Hp Lovecraft? Pretentious? Umm, scientology anyone? that's his fucking religion and it's the most ridiculous thing I've ever heard of.
..I have a feeling you may have confused your authors.
OT: I am a massive postmodern literature fan (Bret Easton Ellis, Haruki Murakami et al). Some may call that pretentious, but just because it's different or high quality or even wrapped in layers of surreal but nonsensical narrative doesn't make it pretentious.
Bleh, I find post-modernist literature to be barely a tentative step above the smug people who brag about liking bands before they were popular and the squiggly lines some people like to consider as modern 'art'.
OP: Your dad is a fucking moron. YOUS AIN'TS EJICATED ENOUGHS FOS DEM READINS, YOUNGIN, NOW GIT OUT THAR AN HELP ME MILK DEM COWS.
Whatever. We live in the modern era, and real education is gleaned through reading, not school. Just because you aren't schooled as well as some people certainly doesn't mean you're not more educated than them. Take it from a college drop-out.
Outright Villainy said:
Lovecraft isn't pretentious at all. I think if you were reading Joyce, and you were actually saying you enjoyed reading it, then I might call you pretentious, but not for something like Lovecraft. I haven't read Nietzsche yet, but I heard that's pretty good too.

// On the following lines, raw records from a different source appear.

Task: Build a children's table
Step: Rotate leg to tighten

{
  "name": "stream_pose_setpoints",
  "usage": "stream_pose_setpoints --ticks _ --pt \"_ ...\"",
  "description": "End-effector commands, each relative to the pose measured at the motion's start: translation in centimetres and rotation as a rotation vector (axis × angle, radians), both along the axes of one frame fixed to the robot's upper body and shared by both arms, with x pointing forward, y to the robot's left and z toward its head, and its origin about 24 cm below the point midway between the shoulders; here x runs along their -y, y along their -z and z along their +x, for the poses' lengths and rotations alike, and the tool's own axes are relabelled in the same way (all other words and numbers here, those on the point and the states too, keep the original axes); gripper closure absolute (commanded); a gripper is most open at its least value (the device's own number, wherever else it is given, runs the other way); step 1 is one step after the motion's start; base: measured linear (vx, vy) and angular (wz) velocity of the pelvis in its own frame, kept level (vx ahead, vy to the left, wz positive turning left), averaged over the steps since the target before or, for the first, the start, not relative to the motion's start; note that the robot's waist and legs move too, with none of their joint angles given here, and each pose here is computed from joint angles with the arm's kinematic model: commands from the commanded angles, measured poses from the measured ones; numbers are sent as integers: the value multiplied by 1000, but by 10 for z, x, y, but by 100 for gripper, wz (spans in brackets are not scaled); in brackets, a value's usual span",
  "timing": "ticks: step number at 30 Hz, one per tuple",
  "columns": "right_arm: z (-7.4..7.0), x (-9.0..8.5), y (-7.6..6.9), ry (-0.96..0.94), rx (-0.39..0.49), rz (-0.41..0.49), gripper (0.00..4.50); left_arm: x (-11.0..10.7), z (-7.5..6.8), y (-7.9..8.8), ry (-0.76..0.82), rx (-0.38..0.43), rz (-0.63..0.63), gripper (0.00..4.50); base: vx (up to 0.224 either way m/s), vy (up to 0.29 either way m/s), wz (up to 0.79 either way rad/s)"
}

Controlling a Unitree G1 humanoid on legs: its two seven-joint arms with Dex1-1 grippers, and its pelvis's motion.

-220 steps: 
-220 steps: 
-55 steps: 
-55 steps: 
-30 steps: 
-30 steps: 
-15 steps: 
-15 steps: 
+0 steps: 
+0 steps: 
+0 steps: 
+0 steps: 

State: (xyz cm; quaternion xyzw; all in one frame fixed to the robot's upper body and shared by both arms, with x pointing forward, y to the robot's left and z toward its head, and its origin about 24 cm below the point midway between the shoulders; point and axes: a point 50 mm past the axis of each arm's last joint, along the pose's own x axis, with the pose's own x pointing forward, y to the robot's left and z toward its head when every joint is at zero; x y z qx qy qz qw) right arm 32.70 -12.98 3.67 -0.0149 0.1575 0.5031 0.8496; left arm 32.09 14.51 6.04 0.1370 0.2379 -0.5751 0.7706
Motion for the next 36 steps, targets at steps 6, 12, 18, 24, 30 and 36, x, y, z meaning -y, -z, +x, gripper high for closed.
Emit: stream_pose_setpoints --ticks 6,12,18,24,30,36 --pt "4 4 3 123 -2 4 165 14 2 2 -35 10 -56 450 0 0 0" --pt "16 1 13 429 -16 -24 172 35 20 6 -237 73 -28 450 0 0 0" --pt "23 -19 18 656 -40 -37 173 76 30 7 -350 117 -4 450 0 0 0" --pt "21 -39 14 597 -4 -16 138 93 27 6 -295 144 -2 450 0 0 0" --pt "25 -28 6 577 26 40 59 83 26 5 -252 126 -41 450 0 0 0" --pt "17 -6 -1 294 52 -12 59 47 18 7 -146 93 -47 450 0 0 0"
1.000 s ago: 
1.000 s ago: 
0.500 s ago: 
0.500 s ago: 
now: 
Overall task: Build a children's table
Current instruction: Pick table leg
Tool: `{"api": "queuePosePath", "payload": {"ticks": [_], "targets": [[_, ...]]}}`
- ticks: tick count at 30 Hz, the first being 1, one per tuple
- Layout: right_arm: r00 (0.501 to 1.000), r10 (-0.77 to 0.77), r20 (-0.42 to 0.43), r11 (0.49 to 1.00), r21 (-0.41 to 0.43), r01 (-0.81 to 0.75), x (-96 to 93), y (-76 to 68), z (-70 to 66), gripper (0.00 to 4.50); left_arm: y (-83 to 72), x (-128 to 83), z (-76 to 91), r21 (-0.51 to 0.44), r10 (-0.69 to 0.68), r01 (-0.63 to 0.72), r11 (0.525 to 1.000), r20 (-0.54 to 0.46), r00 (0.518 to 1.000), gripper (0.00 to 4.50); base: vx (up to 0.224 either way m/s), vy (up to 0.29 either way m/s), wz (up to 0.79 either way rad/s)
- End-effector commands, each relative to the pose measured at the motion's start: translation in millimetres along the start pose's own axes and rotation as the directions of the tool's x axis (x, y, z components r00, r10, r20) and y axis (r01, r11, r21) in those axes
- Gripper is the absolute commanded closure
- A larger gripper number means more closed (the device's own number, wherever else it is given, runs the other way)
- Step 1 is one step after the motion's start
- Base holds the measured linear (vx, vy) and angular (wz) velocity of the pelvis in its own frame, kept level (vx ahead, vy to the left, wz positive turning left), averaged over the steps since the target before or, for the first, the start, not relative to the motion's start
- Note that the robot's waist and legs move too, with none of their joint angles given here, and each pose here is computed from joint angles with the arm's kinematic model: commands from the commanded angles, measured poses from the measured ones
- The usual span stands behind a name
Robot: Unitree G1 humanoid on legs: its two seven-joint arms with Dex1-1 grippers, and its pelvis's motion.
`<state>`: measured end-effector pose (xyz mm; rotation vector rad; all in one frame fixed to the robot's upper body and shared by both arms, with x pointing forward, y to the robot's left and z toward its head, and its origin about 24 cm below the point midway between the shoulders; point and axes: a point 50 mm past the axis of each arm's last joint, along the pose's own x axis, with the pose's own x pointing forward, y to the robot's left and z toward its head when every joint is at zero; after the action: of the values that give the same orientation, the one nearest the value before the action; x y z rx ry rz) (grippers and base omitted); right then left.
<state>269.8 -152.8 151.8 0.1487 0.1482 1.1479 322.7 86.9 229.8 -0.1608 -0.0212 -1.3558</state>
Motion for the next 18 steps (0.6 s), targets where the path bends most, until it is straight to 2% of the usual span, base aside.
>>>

Is it pretentious if it's old or something? He's being completely ridiculous anyway.
Oh, and my dad is exactly the same. Just read whatever you enjoy reading.
Hahaha, I have to agree with this. Tried reading Dubliners this past summer after failing to make much headway into Ulysses and it is nigh-impenetrable.
I am one of the very few in the school of thought that considers inaccessible writing in the vein of War and Peace and Ulysses to be inferior to more accessible, simpler, and yet still profound writing such as Chekhov, Gogol, and Conrad. People think the complexity and length of, say, War and Peace automatically make it more profound and meaningful, but it really doesn't. To me it just seems complex for complexity's sake. After reading both, I found much more emotional meaning and enjoyment from Gogol's "The Overcoat" than "War and Peace," perhaps because I didn't need a character guide I made myself in order to understand who the fuck is doing what in each scene.